Look through the records below for the line holding "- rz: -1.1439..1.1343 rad". Write it out exactly, with each following line through the line holding "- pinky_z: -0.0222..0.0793".

• DATA FOR PROCESSING:
»»

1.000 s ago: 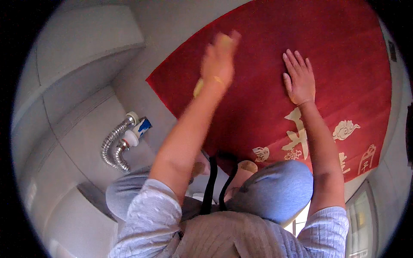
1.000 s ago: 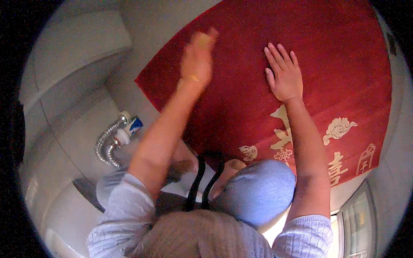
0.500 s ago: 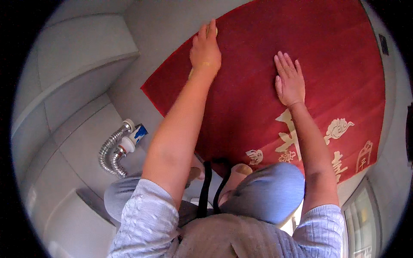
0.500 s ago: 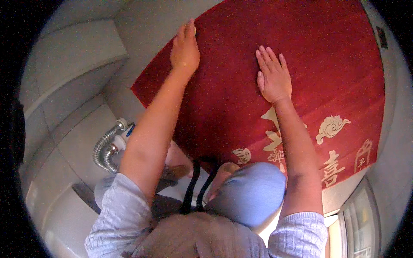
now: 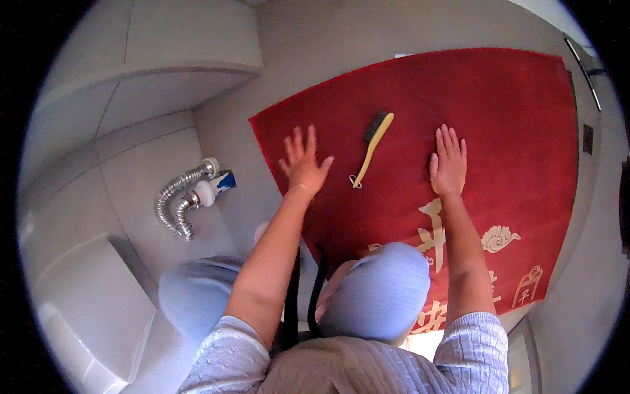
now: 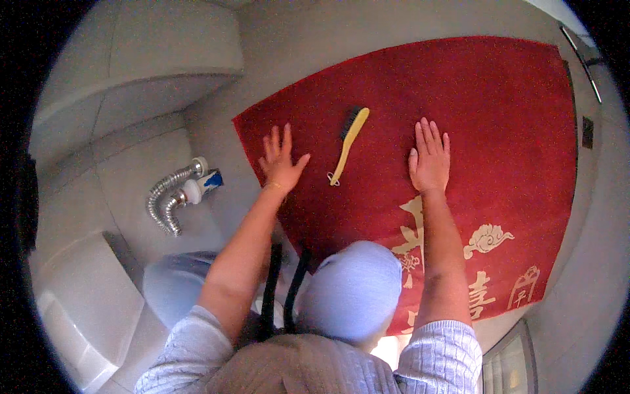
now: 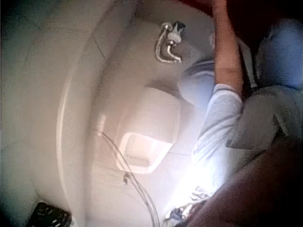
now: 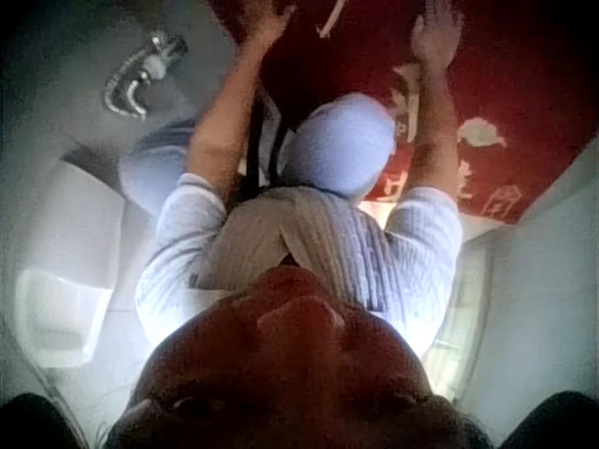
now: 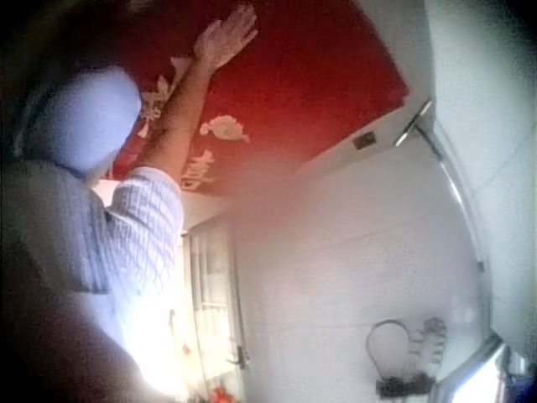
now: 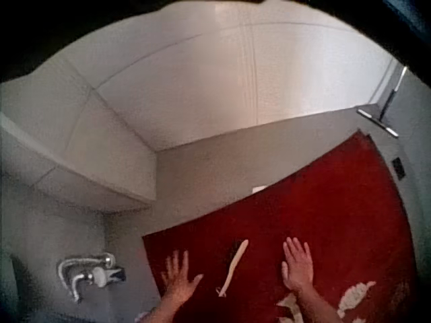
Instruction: The person scrubs a red bathroom mat with a yellow brush, then sprays the mat with a handheld shower head, and continues scrubbing the mat.
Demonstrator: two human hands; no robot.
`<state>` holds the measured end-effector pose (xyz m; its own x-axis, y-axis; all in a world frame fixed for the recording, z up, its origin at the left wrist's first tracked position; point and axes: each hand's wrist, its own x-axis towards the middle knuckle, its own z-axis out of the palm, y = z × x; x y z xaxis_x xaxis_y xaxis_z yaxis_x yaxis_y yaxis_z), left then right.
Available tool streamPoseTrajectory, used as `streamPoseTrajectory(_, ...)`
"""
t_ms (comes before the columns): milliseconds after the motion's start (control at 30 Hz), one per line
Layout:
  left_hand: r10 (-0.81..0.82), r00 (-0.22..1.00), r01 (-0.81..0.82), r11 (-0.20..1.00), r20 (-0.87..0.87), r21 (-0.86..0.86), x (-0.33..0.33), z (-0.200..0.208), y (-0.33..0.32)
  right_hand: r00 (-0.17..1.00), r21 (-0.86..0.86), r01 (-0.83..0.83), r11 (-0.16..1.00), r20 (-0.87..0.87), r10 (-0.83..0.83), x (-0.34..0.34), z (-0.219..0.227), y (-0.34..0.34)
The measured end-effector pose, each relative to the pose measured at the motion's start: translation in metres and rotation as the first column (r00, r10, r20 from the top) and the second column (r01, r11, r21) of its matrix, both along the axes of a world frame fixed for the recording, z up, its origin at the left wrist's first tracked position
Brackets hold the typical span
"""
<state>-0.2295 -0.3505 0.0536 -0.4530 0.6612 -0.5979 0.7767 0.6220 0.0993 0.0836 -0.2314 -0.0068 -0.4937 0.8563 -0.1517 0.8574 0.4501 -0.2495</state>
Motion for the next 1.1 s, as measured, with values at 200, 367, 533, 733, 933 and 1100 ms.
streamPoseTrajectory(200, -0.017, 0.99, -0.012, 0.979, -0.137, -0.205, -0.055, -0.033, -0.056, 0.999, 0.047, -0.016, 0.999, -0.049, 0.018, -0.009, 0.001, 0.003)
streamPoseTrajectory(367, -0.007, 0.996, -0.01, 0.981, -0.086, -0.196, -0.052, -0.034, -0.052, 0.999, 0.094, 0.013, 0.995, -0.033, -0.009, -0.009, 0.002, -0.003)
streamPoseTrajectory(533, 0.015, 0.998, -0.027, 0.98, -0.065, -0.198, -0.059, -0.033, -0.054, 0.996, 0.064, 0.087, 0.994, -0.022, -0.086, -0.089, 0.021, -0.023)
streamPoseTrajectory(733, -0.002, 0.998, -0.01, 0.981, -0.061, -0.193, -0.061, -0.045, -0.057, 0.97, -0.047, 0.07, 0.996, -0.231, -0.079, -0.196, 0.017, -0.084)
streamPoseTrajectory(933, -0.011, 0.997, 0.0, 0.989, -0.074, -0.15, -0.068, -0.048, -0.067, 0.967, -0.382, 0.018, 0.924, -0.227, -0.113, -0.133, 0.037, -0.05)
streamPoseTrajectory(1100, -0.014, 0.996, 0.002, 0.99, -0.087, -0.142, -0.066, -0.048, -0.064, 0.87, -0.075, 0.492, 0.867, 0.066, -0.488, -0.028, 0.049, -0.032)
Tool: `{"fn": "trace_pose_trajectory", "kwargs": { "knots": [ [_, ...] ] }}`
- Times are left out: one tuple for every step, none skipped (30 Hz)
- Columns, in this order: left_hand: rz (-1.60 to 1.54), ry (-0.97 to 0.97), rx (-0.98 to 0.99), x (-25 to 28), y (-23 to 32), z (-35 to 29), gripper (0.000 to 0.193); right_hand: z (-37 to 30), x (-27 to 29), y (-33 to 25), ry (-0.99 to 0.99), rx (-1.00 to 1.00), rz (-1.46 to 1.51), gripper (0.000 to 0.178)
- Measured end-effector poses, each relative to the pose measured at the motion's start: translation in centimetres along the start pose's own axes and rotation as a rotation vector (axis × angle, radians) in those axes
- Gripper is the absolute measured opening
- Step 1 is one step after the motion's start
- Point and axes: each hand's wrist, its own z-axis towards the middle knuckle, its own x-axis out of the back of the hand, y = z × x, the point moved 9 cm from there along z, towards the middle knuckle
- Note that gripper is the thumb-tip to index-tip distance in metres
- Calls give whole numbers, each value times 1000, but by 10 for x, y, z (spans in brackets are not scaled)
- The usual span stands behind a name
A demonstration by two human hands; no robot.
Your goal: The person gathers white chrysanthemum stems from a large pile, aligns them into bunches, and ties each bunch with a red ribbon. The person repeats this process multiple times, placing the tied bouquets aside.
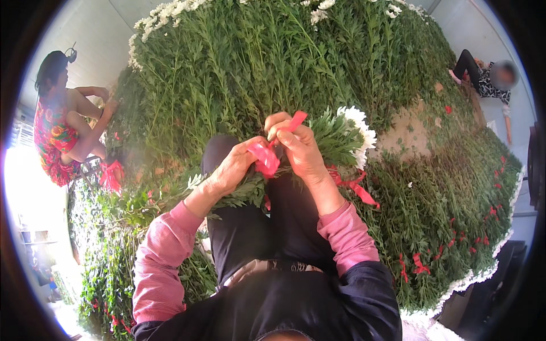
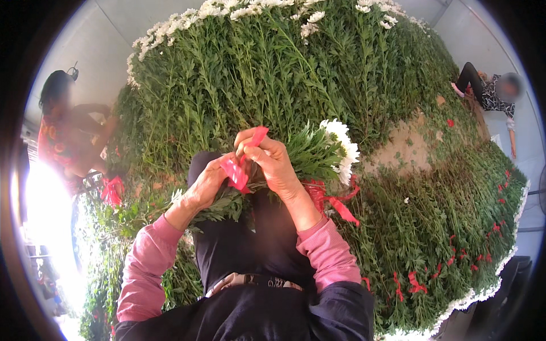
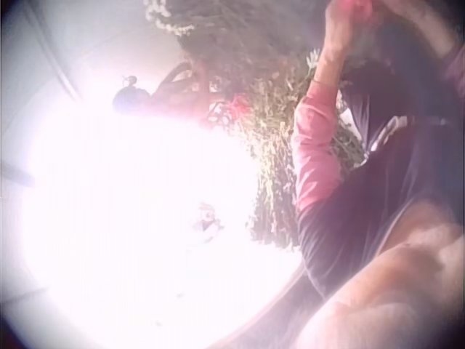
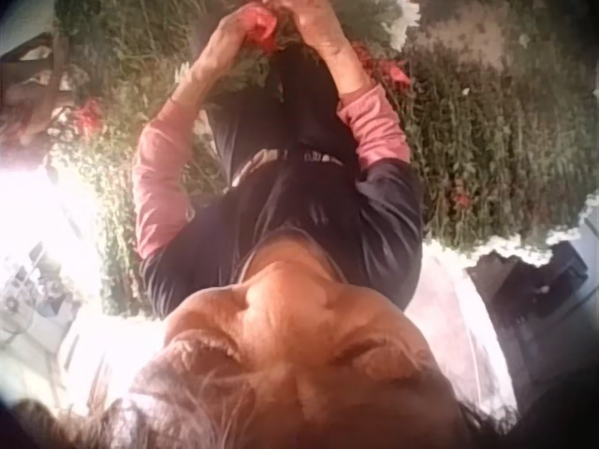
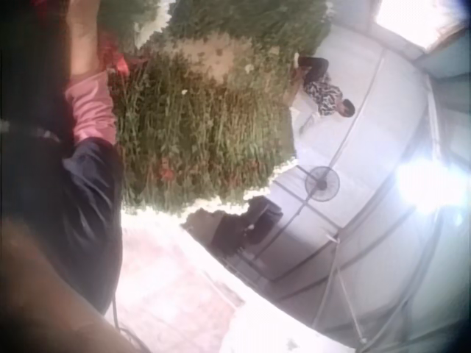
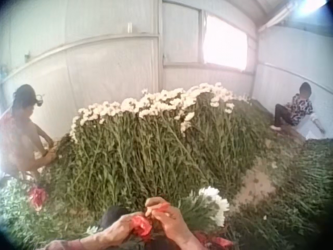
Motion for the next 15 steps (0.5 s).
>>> {"fn": "trace_pose_trajectory", "kwargs": {
  "knots": [
    [14, 60, 30, 1, 0, 2, 21, 0, 3, 1, 57, -23, 7, 15],
    [28, 120, 59, 5, -1, 3, 21, 0, 6, -1, 111, -26, -91, 15],
    [61, 79, 94, 10, -9, 6, 24, -1, 9, -5, 165, -30, -189, 16],
    [47, 129, 74, 17, -13, 7, 23, -4, 12, -7, 216, -35, -286, 17],
    [34, 180, 53, 23, -15, 6, 23, -10, 11, -11, 247, -74, -467, 17],
    [20, 230, 33, 28, -16, 3, 22, -16, 3, -18, 258, -57, -579, 27],
    [-54, 352, 24, 27, -11, 1, 23, -22, -10, -25, 156, 36, -825, 33],
    [-40, 329, 2, 26, -11, 3, 23, -28, -24, -29, 48, 130, -1068, 38],
    [-26, 305, -20, 28, -11, 3, 23, -32, -29, -22, 31, 148, -1137, 43],
    [-10, 280, -40, 28, -10, 4, 24, -33, -34, -22, 42, 168, -1198, 34],
    [-68, 265, -63, 26, -7, 5, 26, -31, -33, -16, 53, 127, -1201, 30],
    [-70, 209, -20, 25, -8, 8, 25, -31, -31, -12, 63, 87, -1204, 26],
    [-65, 158, 24, 30, -5, 9, 25, -30, -27, -10, 75, 44, -1142, 23],
    [-61, 108, 68, 30, -1, 8, 25, -29, -22, -7, 87, 2, -1079, 20],
    [-84, 108, 109, 29, 2, 6, 16, -28, -16, -4, 99, -39, -1016, 17]
  ]
}}
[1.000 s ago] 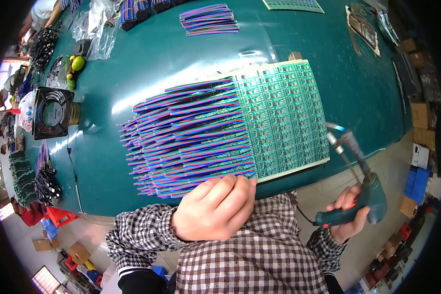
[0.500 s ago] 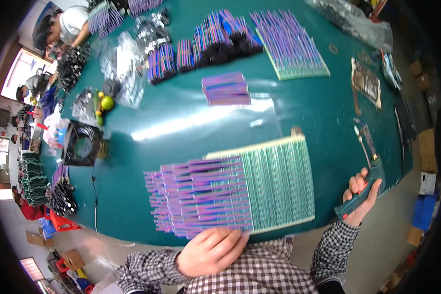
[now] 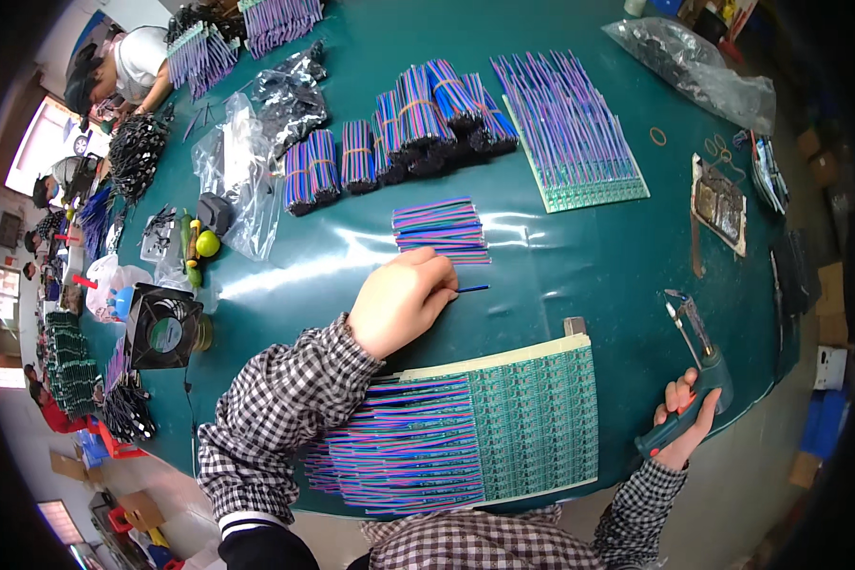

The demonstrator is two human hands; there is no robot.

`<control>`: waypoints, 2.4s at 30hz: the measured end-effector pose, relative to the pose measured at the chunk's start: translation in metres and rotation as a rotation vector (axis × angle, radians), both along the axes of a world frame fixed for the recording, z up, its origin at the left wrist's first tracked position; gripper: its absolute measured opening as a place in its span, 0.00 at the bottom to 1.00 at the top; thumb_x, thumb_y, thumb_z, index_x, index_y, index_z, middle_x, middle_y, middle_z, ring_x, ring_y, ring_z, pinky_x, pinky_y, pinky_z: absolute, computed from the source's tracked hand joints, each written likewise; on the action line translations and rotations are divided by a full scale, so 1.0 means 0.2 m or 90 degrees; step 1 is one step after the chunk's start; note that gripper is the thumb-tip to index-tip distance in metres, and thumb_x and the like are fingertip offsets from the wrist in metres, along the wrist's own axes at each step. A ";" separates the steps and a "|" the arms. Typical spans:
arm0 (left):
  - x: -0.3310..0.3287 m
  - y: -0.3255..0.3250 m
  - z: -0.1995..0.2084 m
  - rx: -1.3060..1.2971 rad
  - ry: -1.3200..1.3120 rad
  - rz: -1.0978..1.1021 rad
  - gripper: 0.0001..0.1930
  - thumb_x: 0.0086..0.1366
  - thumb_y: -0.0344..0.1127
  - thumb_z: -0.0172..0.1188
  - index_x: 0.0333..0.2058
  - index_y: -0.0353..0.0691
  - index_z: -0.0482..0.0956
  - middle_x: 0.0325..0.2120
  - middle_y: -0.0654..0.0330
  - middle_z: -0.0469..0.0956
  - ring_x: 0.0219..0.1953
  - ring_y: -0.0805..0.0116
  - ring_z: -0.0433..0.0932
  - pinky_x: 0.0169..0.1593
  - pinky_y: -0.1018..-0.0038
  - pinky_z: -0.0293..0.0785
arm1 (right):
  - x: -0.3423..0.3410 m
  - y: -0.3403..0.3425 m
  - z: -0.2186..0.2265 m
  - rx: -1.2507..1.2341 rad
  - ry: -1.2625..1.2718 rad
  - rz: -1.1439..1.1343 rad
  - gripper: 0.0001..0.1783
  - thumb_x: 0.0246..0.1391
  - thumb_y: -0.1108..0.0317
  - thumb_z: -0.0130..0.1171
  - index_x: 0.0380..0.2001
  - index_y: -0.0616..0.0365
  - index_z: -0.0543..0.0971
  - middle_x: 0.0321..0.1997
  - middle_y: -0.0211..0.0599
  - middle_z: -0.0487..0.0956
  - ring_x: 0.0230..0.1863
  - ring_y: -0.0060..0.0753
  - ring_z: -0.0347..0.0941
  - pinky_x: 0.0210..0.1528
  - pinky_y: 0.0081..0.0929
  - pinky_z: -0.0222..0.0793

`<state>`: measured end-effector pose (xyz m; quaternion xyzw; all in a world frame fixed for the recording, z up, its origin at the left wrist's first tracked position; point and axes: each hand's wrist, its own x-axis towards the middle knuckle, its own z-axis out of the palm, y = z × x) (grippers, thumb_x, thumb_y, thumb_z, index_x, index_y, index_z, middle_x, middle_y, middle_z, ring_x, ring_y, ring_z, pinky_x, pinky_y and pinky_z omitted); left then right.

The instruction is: The person places ribbon cables onto a circuit board panel and solders them in place using a soldering tool.

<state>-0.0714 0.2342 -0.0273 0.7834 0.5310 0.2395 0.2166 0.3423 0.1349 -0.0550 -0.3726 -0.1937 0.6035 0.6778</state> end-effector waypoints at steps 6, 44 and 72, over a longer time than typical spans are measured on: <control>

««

• RESPONSE:
  - rz: -1.1439..1.1343 rad
  - gripper: 0.0001..0.1783
  - thumb_x: 0.0246..0.1391
  - thumb_y: -0.1108..0.0317
  - thumb_z: -0.0130..0.1171
  - index_x: 0.0380..0.2001
  - index_y: -0.0616..0.0365
  - index_z: -0.0543..0.0971
  - middle_x: 0.0321..0.1997
  - middle_y: -0.0211..0.0599
  - middle_z: -0.0487..0.0956
  - ring_x: 0.0230..0.1863
  - ring_y: -0.0060..0.0753
  - ring_z: -0.0347..0.0941
  - pinky_x: 0.0210..0.1528
  - pinky_y: 0.0081..0.0929
  - pinky_z: -0.0222..0.0793

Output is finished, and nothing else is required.